Status of LLVM's atomic intrinsics

Having implemented a GC for HLVM, I am now turning my attention to
implementing a GC that supports parallelism. To do this, I would like to use
atomic instructions as well as mutexes. What is the status of LLVM's atomic
instrinsics (e.g. CAS)? Is anyone using them in real projects?

I realised that an obvious test would be to compile some simple example
programs with llvm-g++ instead of g++ but this does not work as I had hoped
(at least not on x86). A mutex-based programs works fine (but is
substantially slower than gcc) but my wait-free alternative fails with:

$ llvm-g++ -O3 -lpthread waitfree.c -o waitfree
/tmp/cc6t7jaO.o: In function `inc_count(void*)':
(.text+0x2ee): undefined reference to `__sync_add_and_fetch_4'
collect2: ld returned 1 exit status

The source is:

#include <pthread.h>
#include <unistd.h>
#include <stdio.h>
#include <stdlib.h>

#define NUM_THREADS 9
#define TCOUNT (1 << 23)
#define COUNT_LIMIT (1 << 25)

volatile int count = 0;
pthread_mutex_t count_mutex;
pthread_cond_t count_threshold_cv;

void *inc_count(void *t)
{
  int j,i;
  double result=0.0;
  long my_id = (long)t;

  for (i=0; i<TCOUNT; i++) {
    //void *data = malloc(1);
    int count2 = __sync_add_and_fetch(&count, 1);

    /*
    Check the value of count and signal waiting thread when condition is
    reached. Note that this occurs while mutex is locked.
    */
    if (count2 == COUNT_LIMIT) {
      pthread_mutex_lock(&count_mutex);
      pthread_cond_signal(&count_threshold_cv);
      printf("inc_count(): thread %ld, count = %d Threshold reached.\n",
            my_id, count2);
      pthread_mutex_unlock(&count_mutex);
    }
    if (count2 & (count2 - 1) == 0)
      printf("inc_count(): thread %ld, count = %d\n",
            my_id, count);
    //free(data);
    //if (!__sync_bool_compare_and_swap(&count, oldval, newval))

    /* Do some "work" so threads can alternate on mutex lock */
    //fflush(stdout);
    //usleep(1);
    }
  printf("inc_count(): thread %ld exit\n", my_id);
  pthread_exit(NULL);
}

void *watch_count(void *t)
{
  long my_id = (long)t;

  printf("Starting watch_count(): thread %ld\n", my_id);

  /*
  Lock mutex and wait for signal.
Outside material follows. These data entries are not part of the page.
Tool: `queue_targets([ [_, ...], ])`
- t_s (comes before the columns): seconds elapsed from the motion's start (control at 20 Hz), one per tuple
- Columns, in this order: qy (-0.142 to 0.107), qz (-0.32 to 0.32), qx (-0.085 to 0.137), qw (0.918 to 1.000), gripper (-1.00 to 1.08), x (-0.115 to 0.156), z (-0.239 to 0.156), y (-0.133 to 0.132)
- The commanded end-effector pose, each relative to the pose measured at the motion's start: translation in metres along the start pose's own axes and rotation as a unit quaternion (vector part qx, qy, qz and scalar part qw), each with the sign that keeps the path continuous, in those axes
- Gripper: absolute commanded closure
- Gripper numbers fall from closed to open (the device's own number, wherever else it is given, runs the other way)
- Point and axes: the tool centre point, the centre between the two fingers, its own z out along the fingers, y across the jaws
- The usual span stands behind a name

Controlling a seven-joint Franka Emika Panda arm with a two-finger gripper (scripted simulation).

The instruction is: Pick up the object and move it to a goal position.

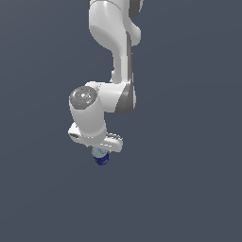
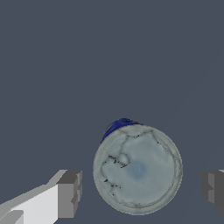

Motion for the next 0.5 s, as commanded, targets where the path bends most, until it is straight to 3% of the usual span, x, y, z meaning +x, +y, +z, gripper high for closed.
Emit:
queue_targets([
  [0.0,-0.001,0.000,0.000,1.0000,-0.92,-0.001,0.010,0.000],
  [0.45,-0.001,0.001,0.000,1.0000,-0.92,0.000,0.046,0.000],
])
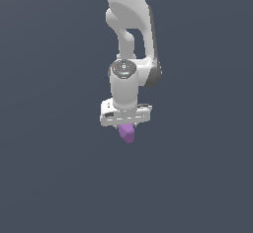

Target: Pick up the object and move it to a goal position.

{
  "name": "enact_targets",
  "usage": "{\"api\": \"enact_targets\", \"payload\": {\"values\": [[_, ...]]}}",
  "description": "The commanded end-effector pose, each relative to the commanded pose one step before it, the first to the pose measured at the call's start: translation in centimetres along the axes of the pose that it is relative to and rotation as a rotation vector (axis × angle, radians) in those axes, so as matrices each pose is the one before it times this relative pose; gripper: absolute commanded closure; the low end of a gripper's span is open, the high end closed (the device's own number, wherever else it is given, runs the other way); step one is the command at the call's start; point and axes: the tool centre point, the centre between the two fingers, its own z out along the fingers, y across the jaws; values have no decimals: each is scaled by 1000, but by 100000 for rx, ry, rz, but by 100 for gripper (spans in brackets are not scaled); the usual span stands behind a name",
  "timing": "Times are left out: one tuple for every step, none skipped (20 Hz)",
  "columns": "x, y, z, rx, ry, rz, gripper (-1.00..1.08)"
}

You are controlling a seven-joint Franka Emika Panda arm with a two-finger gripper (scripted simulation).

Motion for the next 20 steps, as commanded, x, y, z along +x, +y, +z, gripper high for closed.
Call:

Note that the pthread_cond_wait
  routine will automatically and atomically unlock mutex while it waits.
  Also, note that if COUNT_LIMIT is reached before this routine is run by
  the waiting thread, the loop will be skipped to prevent pthread_cond_wait
  from never returning.
  */
  pthread_mutex_lock(&count_mutex);
  if (count<COUNT_LIMIT) {
    pthread_cond_wait(&count_threshold_cv, &count_mutex);
    printf("watch_count(): thread %ld count now = %d Condition signal
received.\n", my_id, count);
    }
  pthread_mutex_unlock(&count_mutex);
  pthread_exit(NULL);
}

int main (int argc, char *argv)
{
  int i, rc;
  pthread_t threads[1+NUM_THREADS];
  pthread_attr_t attr;

  /* Initialize mutex and condition variable objects */
  pthread_mutex_init(&count_mutex, NULL);
  pthread_cond_init (&count_threshold_cv, NULL);

  /* For portability, explicitly create threads in a joinable state */
  pthread_attr_init(&attr);
  pthread_attr_setdetachstate(&attr, PTHREAD_CREATE_JOINABLE);
  pthread_create(&threads[0], &attr, watch_count, (void *)1);
  for (int t=1; t<NUM_THREADS; ++t)
    pthread_create(&threads[t], &attr, inc_count, (void *)t);

  /* Wait for all threads to complete */
  for (i=0; i<NUM_THREADS; i++) {
    pthread_join(threads[i], NULL);
  }
  printf ("Main(): Waited on %d threads. Done.\n", NUM_THREADS);

  /* Clean up and exit */
  pthread_attr_destroy(&attr);
  pthread_mutex_destroy(&count_mutex);
  pthread_cond_destroy(&count_threshold_cv);
  pthread_exit(NULL);

}

Jon Harrop wrote:

Having implemented a GC for HLVM, I am now turning my attention to implementing a GC that supports parallelism. To do this, I would like to use atomic instructions as well as mutexes. What is the status of LLVM's atomic instrinsics (e.g. CAS)? Is anyone using them in real projects?

I realised that an obvious test would be to compile some simple example programs with llvm-g++ instead of g++ but this does not work as I had hoped (at least not on x86). A mutex-based programs works fine (but is substantially slower than gcc) but my wait-free alternative fails with:

$ llvm-g++ -O3 -lpthread waitfree.c -o waitfree
/tmp/cc6t7jaO.o: In function `inc_count(void*)':
(.text+0x2ee): undefined reference to `__sync_add_and_fetch_4'
collect2: ld returned 1 exit status

This probably means that you're target triple starts with i386, where __sync instructions aren't supported, possibly reconfiguring llvm-g++ explicitly with i686 (if that's what you have) will fix your problem. This should prevent the builtins from leaking through the front end (I think... it's also possible there just isn't anything mapped to __sync_add_and_fetch_4 in Intrinsics.td).

Luke

Your example works fine on Darwin x86-32, configured as i686-apple-darwin9.

That fixed it, thanks!